# Retrieve Values from Many Workbooks

Alright my friends, this week I’ll tackle a question I received about retrieving values from workbooks. Here is the basic idea of the question. I have a folder with several hundred workbooks, and each workbook may contain any number of worksheets. For example, some workbooks have two sheets, some have three sheets, and some have up to thirty worksheets. I need to create a single summary sheet that retrieves specific cell values from every sheet in all of these workbooks. Currently, I copy/paste, but, I want to automate this lookup process. Thanks Regina for your question, and for inspiring this post.

## Objective

Let’s just be crystal clear about our objective. Here is the set up. We have a folder that contains hundreds of Excel files. And, just to make this a bit trickier, let’s assume that at any time, new workbooks can be added to the folder, or, some workbooks can be removed. In other words, our solution needs to adapt to a changing number of workbooks, and essentially grab values from all workbooks in the folder, however many there are at that moment.

Plus, workbooks do not contain the same number of worksheets. Some contain two, some three, and some up to thirty. Our solution needs to retrieve values from all sheets, plus, sheets may be added or removed at any time. And, there is no naming convention for the worksheets…they are named without any consistent pattern. So, our solution needs to adapt to this crazy and dynamic situation.

Plus, each worksheet may contain one or more values to retrieve. And, the values can appear on any row. So, it isn’t like we can use a formula that retrieves a value from say row 10…the value can appear on any row, and, there may be more than one value on each sheet. Craziness!

Now, we finally do get a bit of good news. The values we need are always stored in column C, and, Column B always contains the word Total next to the value. For example, here is the basic structure of each worksheet.

But remember, the total can appear on any row, and, some sheets have multiple totals, like this one.

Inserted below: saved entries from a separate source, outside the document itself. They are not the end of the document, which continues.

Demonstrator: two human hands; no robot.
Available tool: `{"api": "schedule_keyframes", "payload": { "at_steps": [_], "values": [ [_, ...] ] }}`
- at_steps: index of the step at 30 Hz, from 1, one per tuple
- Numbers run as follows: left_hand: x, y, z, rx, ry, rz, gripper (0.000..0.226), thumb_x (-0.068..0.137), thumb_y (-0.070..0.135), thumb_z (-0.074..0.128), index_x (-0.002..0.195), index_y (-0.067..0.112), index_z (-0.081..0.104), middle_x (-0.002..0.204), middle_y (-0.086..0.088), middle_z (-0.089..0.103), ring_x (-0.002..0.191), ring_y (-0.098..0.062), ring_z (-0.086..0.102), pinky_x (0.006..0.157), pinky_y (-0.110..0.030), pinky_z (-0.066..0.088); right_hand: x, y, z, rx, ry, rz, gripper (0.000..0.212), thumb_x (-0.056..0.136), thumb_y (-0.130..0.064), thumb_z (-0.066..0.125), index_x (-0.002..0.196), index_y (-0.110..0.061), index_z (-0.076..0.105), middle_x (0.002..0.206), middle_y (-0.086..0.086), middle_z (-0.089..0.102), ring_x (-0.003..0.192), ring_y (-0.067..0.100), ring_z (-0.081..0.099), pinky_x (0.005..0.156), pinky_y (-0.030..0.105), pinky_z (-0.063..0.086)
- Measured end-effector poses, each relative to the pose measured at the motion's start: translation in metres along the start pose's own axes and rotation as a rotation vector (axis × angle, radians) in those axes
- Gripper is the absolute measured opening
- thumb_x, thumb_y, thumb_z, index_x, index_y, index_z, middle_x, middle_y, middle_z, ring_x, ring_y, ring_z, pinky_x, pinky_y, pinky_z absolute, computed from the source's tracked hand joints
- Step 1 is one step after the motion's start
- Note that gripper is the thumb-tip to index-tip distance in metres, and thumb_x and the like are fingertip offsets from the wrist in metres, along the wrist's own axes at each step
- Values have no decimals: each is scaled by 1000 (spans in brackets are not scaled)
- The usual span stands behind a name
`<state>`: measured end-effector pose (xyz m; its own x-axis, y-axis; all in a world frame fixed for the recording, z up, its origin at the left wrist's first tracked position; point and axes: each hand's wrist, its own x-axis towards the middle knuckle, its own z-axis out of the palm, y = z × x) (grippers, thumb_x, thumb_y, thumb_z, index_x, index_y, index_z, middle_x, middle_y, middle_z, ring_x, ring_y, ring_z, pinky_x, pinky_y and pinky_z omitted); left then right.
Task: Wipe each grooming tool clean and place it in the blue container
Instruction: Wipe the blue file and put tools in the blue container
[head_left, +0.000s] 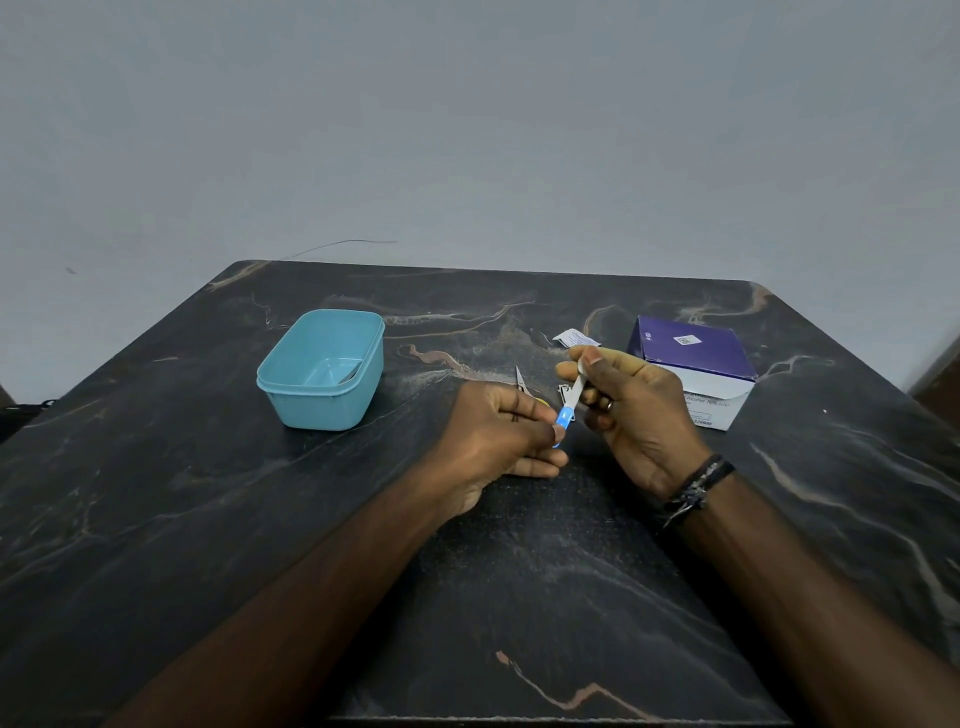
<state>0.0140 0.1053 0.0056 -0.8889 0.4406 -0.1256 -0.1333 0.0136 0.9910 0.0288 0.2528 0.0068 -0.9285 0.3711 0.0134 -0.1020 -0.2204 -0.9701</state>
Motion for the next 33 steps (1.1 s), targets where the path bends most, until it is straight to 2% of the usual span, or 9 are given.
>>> {"api": "schedule_keyframes", "payload": {
  "at_steps": [7, 12, 14, 20, 22, 24, 27, 30, 33],
  "values": [
    [0, 0, -1, 25, -8, 18, 11, 82, -8, 69, 91, -6, 63, 73, -15, 68, 56, -20, 69, 59, -33, 61, -1, -4, -3, 2, 31, -47, 16, 96, -15, 57, 93, -5, 69, 80, 3, 76, 52, 4, 43, 44, 14, 35],
    [0, -1, -1, 46, -5, 22, 11, 82, -8, 68, 91, -6, 63, 74, -17, 67, 57, -21, 68, 60, -34, 61, 0, 0, -3, -32, 35, -40, 18, 95, -14, 58, 95, 1, 69, 81, 7, 75, 54, 9, 39, 41, 14, 34],
    [0, -1, -2, 57, -2, 25, 10, 83, -8, 68, 92, -6, 63, 75, -19, 67, 57, -21, 69, 60, -34, 61, 0, 3, -2, -38, 30, -31, 17, 95, -15, 59, 92, -2, 69, 80, 7, 75, 54, 9, 39, 41, 14, 33],
    [1, -1, 0, 46, 2, 44, 11, 83, -7, 68, 93, -5, 64, 78, -19, 67, 58, -21, 68, 61, -34, 61, 0, -1, -2, 0, 66, -37, 20, 96, -16, 57, 91, 0, 68, 78, 6, 75, 49, 4, 42, 40, 14, 34],
    [1, -1, 0, 55, -5, 44, 9, 83, -7, 68, 90, -2, 64, 77, -18, 67, 59, -21, 69, 61, -34, 61, 0, -2, -3, 8, 92, -41, 20, 96, -17, 57, 86, -4, 68, 82, 7, 75, 51, 5, 41, 41, 15, 35],
    [0, -2, -1, 65, -7, 40, 9, 83, -7, 68, 88, 0, 64, 76, -17, 67, 60, -21, 69, 61, -34, 61, 1, -3, -5, -4, 118, -52, 19, 96, -19, 58, 90, -4, 69, 87, 9, 75, 53, 6, 42, 42, 15, 35],
    [1, -1, -2, 54, 26, 41, 9, 85, -6, 66, 93, -3, 64, 84, -21, 68, 61, -22, 69, 60, -33, 61, 3, -4, -8, -27, 125, -79, 23, 95, -20, 59, 100, 1, 68, 91, 10, 75, 54, 6, 42, 43, 15, 34],
    [3, 1, -3, 32, 95, 59, 10, 87, -6, 64, 97, -5, 64, 92, -25, 70, 62, -21, 70, 62, -33, 62, 3, -2, -8, -90, 95, -106, 18, 95, -20, 60, 93, -6, 71, 91, 10, 76, 54, 7, 41, 43, 15, 34],
    [4, 4, -6, -18, 178, 98, 9, 88, -7, 60, 95, -2, 64, 83, -21, 70, 60, -17, 69, 61, -30, 61, 4, -1, -9, -167, 81, -141, 15, 93, -19, 63, 86, -9, 72, 82, 10, 74, 50, 6, 42, 42, 15, 34]
  ]
}}
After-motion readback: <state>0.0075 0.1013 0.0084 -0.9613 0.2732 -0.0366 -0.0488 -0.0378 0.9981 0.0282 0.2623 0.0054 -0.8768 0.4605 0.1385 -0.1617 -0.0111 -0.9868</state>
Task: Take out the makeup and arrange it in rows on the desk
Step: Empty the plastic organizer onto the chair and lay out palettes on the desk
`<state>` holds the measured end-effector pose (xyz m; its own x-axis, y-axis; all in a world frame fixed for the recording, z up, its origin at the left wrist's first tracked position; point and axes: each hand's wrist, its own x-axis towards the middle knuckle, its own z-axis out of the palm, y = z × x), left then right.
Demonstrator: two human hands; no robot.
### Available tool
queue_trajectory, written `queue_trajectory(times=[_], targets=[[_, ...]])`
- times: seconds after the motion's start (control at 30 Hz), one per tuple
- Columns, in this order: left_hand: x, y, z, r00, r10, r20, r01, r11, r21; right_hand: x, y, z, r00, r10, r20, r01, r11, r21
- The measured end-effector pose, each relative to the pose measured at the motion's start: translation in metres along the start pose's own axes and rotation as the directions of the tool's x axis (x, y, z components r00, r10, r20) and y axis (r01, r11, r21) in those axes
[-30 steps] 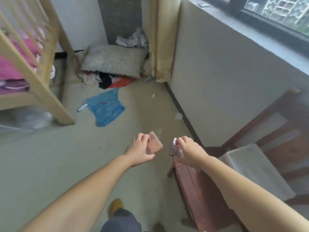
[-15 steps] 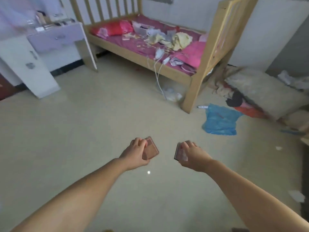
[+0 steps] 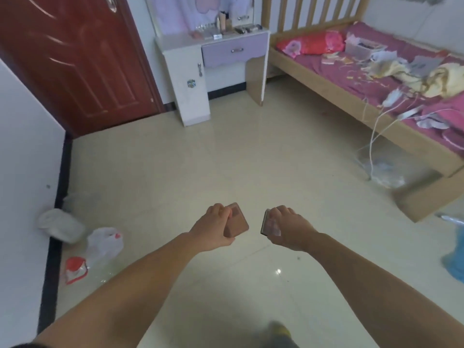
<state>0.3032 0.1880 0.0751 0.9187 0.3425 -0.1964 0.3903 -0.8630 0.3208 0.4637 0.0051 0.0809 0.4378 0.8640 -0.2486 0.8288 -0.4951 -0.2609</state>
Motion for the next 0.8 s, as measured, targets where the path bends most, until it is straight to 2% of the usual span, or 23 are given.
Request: queue_trajectory(times=[0.17,0.37,0.53,0.8], targets=[[0.060,-0.056,-0.020,0.996,-0.074,-0.041,0.073,0.997,-0.022,0.106,-0.008,-0.015,0.995,-0.099,0.027,0.100,0.994,-0.035],[0.174,-0.107,-0.060,0.973,-0.184,-0.139,0.170,0.979,-0.108,0.246,0.021,-0.059,0.980,-0.195,0.041,0.197,0.979,-0.051],[0.261,-0.148,-0.102,0.945,-0.285,-0.160,0.259,0.952,-0.166,0.353,0.041,-0.103,0.966,-0.244,0.086,0.250,0.966,-0.067],[0.396,-0.251,-0.155,0.928,-0.329,-0.174,0.291,0.934,-0.209,0.542,0.048,-0.155,0.947,-0.298,0.120,0.312,0.942,-0.120]])
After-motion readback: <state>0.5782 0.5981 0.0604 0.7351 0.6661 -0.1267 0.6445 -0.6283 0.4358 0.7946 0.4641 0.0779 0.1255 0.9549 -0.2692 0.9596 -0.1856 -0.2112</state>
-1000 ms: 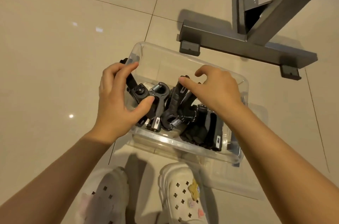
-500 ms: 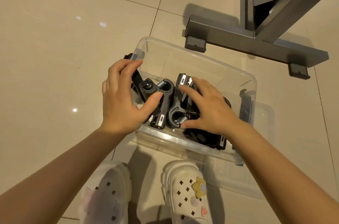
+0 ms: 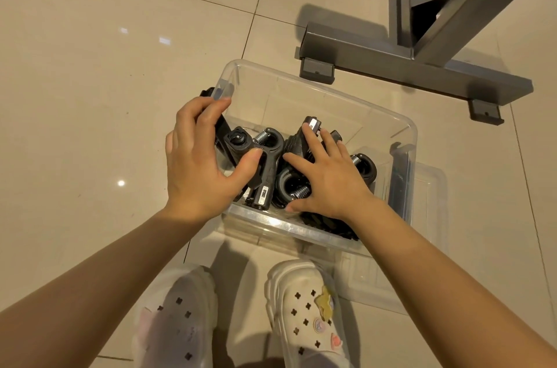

So, our mission, should we choose to accept it, is to create a single summary sheet that retrieves values from various rows in any number of worksheets, in any number of workbooks in the folder. And, we want to be able to refresh our summary sheet at any time to capture the current values. Also, we don’t want to write any VBA code. And, going forward, we want to be able to update our summary in less than 10 seconds since we have to update it every day.

Can we do this? Yes, of course. We’ll explore how to accomplish all of this with a single Get & Transform query. Let’s get to it.

## Details

We’ll accomplish our objective with three basic steps:

• Create a basic query
• Customize the query
• Return the results

This is going to be so fun!

Note: The steps below are presented with Excel for Windows 2016. If you are using a different version of Excel, please note that the features presented may not be available or you may need to download and install the Power Query Add-in.

### Create a basic query

First we need to create a query that retrieves a list of all workbooks in the folder. This can be done by selecting the Data > New Query > From File > From Folder icon. Excel displays the Folder dialog (as shown below), and you can type or Browse to identify the folder that contains all of the Excel workbooks.

Clicking OK will display a preview dialog that lists the workbooks in the folder. Click the Edit button to open the Query Editor as shown below.

At this point, we have a query that retrieves the folder contents, and provides a list of all workbooks in the folder. With this basic query set up, it is time to customize it.

Note: if the folder contains a mix of file types, you can filter the Extension column to retain only the xlsx files.

### Customize the query

At this point, we have a query that includes a list of the workbooks in the folder. Now we need to add a new column to include each worksheet in each of the workbooks. To do this from within the Query Editor, we select the Add Column > Add Custom Column command.

In the resulting dialog, we enter a name for our new column, something like Sheets would be fine, and then the formula:

`=Excel.Workbook(File.Contents([Folder Path]&[Name]))`

This is displayed below:

Click OK to add the new column to the query.

Our new column, Sheets, needs to be expanded. We can do this by clicking the little icon in the column header, or the Transform > Structured Column > Expand command. We can just expand all columns for now.

The query editor now includes all sheets and all workbooks, as shown below.

Note: if needed, apply filters to remove any rows that aren’t needed.

Next, we need to bring the sheet contents from columns B and C into the query. So, we expand the Sheets.Data column. We do this by clicking the little icon in the header, or by clicking the Transform > Structured Column > Expand icon. Since the Total label is in column B, and the Value in column C, we don’t need to bring in all columns, we can just check the Column2 and Column3 boxes.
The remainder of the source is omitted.